Read more carefully, it appears that these appellate decisions addressing the Kennedy "significant nexus" standard were granting the Corps' or EPA's evidence in support of jurisdiction a measure of deference. There does not seem to be a presumption similar to the presumption of innocence rather than guilt in the criminal system. Rather, it appears that reviewing courts to date have lowered the bar for the government to prove a significant nexus by granting deference to the government's position that certain kinds of evidence demonstrate the nexus and its significance. Wetlands adjacent to navigable-in-fact waters face the least scrutiny because of the "reasonable inference of ecologic interconnection," while more evidence is required to prove jurisdiction over more remote wetlands and streams. Rapanos, 547 U.S. at 780. Moreover, at least one court has indicated that there is a lower bar for permitting cases, where no damages can yet be measured, as opposed to enforcement cases where the downstream impacts can be recorded. Precon II, 603 Fed. Appx. at 152.

It remains to be seen whether the different burdens of proof applicable in different kinds of cases – enforcement or challenge to agency action – will play a role in the evidence needed to prove CWA jurisdiction.
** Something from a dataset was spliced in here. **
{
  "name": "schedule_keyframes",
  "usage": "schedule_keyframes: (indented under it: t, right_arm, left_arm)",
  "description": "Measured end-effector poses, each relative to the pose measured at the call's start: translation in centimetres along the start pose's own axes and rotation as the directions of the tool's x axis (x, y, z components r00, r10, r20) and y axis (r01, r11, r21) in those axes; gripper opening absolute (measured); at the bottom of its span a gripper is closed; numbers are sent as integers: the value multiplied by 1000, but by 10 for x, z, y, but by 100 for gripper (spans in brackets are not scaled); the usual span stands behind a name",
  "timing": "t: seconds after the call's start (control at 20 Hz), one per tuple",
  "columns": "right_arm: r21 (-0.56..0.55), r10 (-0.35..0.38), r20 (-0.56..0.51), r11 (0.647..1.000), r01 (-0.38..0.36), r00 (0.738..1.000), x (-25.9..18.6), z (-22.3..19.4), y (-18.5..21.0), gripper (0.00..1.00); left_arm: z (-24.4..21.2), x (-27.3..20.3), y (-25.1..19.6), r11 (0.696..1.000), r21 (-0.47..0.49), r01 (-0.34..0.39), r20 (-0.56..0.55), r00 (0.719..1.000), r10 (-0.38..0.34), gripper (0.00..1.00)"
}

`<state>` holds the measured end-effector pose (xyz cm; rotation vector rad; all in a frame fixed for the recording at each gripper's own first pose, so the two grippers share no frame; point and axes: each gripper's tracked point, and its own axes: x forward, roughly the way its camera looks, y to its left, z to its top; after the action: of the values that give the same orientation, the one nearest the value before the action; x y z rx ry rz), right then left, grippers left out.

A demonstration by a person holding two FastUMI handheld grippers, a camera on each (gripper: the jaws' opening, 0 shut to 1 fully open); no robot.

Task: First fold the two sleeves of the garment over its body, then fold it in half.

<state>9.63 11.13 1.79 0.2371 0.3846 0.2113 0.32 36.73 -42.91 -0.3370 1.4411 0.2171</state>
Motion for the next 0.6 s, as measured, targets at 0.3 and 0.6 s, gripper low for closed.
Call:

Federal courts have begun to interpret the "significant nexus" standard as applied, even in the absence of the new regulation. In all likelihood, these cases will govern CWA jurisdictional determinations for the foreseeable future while the Rule is caught up in the courts and/or after litigation ends (if the Rule is struck down).

The content of this article is intended to provide a general guide to the subject matter. Specialist advice should be sought about your specific circumstances.